PROBLEM DESCRIPTION: Repeat, please, only the lines from the top of the data down to the line with "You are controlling"; include both of those lines.

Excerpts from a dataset
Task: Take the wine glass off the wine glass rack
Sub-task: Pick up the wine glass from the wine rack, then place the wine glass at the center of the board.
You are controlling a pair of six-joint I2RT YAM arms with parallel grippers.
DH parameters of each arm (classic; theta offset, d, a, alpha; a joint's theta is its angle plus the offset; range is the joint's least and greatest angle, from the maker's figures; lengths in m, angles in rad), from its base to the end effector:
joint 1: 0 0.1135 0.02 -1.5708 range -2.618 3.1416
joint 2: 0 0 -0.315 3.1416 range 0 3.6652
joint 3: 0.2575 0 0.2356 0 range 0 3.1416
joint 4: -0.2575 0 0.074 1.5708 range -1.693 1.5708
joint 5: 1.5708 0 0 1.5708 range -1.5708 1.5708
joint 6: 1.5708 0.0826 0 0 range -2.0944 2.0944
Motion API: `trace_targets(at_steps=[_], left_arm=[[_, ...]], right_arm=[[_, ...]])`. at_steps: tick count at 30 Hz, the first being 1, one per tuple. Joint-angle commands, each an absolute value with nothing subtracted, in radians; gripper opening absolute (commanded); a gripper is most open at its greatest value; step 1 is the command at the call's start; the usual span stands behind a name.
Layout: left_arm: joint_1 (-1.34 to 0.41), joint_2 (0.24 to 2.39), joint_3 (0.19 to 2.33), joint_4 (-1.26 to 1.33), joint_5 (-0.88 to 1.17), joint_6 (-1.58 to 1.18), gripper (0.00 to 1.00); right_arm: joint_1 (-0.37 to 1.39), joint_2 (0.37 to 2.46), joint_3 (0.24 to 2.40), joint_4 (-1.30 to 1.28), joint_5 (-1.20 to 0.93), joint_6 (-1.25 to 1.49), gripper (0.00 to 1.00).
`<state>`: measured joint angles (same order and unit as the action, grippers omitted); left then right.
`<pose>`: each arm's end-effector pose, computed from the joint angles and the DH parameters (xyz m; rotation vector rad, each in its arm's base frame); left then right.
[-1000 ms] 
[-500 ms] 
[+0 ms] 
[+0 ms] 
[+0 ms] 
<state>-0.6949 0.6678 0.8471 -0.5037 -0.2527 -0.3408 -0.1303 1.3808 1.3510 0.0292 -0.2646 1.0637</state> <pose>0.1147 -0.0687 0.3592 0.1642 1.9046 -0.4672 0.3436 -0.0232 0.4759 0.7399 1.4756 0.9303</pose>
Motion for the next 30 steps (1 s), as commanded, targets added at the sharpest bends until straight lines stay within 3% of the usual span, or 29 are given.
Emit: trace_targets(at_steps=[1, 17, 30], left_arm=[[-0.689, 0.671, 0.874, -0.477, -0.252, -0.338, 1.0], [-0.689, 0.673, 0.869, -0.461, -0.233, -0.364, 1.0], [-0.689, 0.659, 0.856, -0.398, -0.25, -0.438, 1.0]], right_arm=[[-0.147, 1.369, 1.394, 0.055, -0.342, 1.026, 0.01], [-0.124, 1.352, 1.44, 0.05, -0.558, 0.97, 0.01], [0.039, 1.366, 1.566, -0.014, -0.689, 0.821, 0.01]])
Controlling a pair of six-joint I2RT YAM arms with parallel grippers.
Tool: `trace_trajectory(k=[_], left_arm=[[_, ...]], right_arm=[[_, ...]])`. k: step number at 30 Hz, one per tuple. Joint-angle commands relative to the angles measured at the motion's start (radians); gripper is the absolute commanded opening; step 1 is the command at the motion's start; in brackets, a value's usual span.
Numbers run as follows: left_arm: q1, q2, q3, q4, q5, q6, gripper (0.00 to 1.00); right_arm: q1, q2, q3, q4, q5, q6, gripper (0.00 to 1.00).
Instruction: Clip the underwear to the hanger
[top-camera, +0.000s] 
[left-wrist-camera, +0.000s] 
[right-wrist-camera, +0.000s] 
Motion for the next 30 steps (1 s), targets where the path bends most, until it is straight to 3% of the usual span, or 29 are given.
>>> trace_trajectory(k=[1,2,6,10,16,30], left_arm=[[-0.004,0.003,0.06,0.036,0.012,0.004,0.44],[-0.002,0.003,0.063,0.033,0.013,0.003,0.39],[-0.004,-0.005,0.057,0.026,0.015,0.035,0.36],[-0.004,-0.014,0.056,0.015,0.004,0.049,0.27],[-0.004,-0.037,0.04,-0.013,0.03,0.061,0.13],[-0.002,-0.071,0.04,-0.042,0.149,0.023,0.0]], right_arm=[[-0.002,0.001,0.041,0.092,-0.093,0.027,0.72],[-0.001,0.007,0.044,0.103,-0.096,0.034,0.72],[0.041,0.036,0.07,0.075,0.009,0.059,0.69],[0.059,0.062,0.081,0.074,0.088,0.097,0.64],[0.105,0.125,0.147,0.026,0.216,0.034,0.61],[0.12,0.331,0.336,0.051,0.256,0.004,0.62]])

SOLUTION TO THIS PROBLEM:
Task: Take the wine glass off the wine glass rack
Sub-task: Pick up the wine glass from the wine rack, then place the wine glass at the center of the board.
You are controlling a pair of six-joint I2RT YAM arms with parallel grippers.

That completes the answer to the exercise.